WHAT IS EXPECTED =
From the line with "object at (195, 64)" to the last line of the data below, repeat every line exactly and add nothing.
------------------------------
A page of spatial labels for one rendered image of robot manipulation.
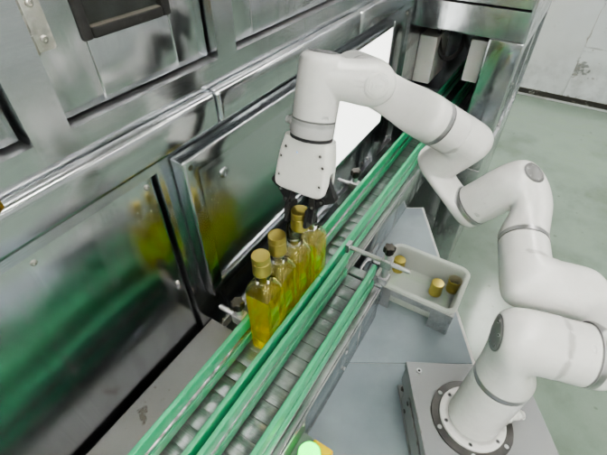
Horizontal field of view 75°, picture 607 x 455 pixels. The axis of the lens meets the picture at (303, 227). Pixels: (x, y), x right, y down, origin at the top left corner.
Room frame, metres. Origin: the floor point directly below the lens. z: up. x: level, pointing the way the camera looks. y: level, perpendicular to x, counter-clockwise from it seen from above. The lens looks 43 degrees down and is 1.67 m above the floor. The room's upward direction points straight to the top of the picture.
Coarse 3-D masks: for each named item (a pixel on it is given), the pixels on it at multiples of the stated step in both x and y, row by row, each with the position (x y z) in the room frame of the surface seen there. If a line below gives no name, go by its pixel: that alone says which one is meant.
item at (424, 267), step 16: (416, 256) 0.79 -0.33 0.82; (432, 256) 0.78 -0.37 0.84; (416, 272) 0.78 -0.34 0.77; (432, 272) 0.76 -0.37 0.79; (448, 272) 0.74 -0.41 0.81; (464, 272) 0.72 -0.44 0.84; (400, 288) 0.66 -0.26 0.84; (416, 288) 0.72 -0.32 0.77; (464, 288) 0.66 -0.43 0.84; (432, 304) 0.61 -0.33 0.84; (448, 304) 0.66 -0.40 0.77
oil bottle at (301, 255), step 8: (304, 240) 0.59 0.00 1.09; (288, 248) 0.57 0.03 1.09; (296, 248) 0.57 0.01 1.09; (304, 248) 0.57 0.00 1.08; (296, 256) 0.55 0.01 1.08; (304, 256) 0.56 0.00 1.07; (296, 264) 0.55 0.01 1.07; (304, 264) 0.56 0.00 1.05; (296, 272) 0.55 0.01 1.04; (304, 272) 0.56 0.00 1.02; (304, 280) 0.56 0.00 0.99; (304, 288) 0.56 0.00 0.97
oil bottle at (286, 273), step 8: (288, 256) 0.55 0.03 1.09; (272, 264) 0.52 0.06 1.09; (288, 264) 0.53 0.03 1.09; (272, 272) 0.51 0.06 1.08; (280, 272) 0.51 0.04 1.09; (288, 272) 0.52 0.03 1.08; (280, 280) 0.50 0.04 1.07; (288, 280) 0.51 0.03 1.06; (296, 280) 0.54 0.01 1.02; (288, 288) 0.51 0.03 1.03; (296, 288) 0.54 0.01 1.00; (288, 296) 0.51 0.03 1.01; (296, 296) 0.54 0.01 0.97; (288, 304) 0.51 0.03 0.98; (288, 312) 0.51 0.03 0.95
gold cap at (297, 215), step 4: (292, 208) 0.58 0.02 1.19; (296, 208) 0.58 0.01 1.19; (300, 208) 0.58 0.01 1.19; (304, 208) 0.58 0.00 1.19; (292, 212) 0.57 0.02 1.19; (296, 212) 0.57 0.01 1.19; (300, 212) 0.57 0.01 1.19; (304, 212) 0.57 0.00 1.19; (292, 216) 0.56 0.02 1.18; (296, 216) 0.56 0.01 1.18; (300, 216) 0.56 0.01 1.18; (292, 220) 0.57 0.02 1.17; (296, 220) 0.56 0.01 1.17; (300, 220) 0.56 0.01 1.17; (292, 224) 0.57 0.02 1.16; (296, 224) 0.56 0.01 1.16; (300, 224) 0.56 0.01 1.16; (292, 228) 0.56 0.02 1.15; (296, 228) 0.56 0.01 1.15; (300, 228) 0.56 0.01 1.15; (304, 228) 0.56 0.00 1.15; (296, 232) 0.56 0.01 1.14; (300, 232) 0.56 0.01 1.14
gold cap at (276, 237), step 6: (276, 228) 0.55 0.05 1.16; (270, 234) 0.53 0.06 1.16; (276, 234) 0.53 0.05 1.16; (282, 234) 0.53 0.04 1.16; (270, 240) 0.52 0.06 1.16; (276, 240) 0.52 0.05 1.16; (282, 240) 0.52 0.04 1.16; (270, 246) 0.52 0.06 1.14; (276, 246) 0.52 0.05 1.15; (282, 246) 0.52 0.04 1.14; (270, 252) 0.52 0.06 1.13; (276, 252) 0.52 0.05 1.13; (282, 252) 0.52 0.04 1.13
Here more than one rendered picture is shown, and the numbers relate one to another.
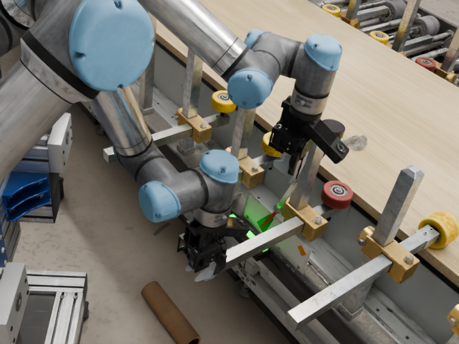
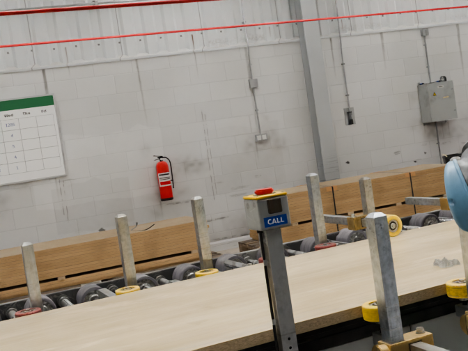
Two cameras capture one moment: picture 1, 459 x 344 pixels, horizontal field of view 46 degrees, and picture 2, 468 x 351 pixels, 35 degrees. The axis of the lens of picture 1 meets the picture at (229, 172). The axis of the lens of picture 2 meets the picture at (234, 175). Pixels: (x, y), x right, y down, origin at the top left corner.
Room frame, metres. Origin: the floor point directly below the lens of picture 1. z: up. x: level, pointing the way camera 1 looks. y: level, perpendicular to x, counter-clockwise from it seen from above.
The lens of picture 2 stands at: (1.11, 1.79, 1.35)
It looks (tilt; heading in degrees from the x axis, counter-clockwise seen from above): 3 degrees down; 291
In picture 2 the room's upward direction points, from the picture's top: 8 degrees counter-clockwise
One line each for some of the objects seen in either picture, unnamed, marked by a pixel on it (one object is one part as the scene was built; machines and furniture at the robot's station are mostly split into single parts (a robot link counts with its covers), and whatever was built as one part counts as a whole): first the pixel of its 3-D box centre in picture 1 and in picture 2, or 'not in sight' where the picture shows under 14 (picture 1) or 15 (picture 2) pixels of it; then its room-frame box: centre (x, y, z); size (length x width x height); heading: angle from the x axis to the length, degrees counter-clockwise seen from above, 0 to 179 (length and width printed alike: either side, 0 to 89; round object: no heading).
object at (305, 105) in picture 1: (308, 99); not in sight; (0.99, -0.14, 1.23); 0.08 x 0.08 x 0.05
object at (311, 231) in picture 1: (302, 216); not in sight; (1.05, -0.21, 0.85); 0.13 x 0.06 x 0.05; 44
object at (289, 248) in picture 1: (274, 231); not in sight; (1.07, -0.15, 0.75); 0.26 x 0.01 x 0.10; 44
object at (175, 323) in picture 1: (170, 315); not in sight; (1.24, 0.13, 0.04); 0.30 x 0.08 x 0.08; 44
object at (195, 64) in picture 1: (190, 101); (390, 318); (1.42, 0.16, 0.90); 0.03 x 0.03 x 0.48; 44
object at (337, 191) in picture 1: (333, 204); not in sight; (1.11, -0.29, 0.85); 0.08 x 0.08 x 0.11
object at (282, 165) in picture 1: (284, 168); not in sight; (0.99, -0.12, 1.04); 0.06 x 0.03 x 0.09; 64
------------------------------
SOLUTION =
object at (195, 64) in picture 1: (190, 101); (390, 318); (1.42, 0.16, 0.90); 0.03 x 0.03 x 0.48; 44
object at (337, 191) in picture 1: (333, 204); not in sight; (1.11, -0.29, 0.85); 0.08 x 0.08 x 0.11
object at (282, 165) in picture 1: (284, 168); not in sight; (0.99, -0.12, 1.04); 0.06 x 0.03 x 0.09; 64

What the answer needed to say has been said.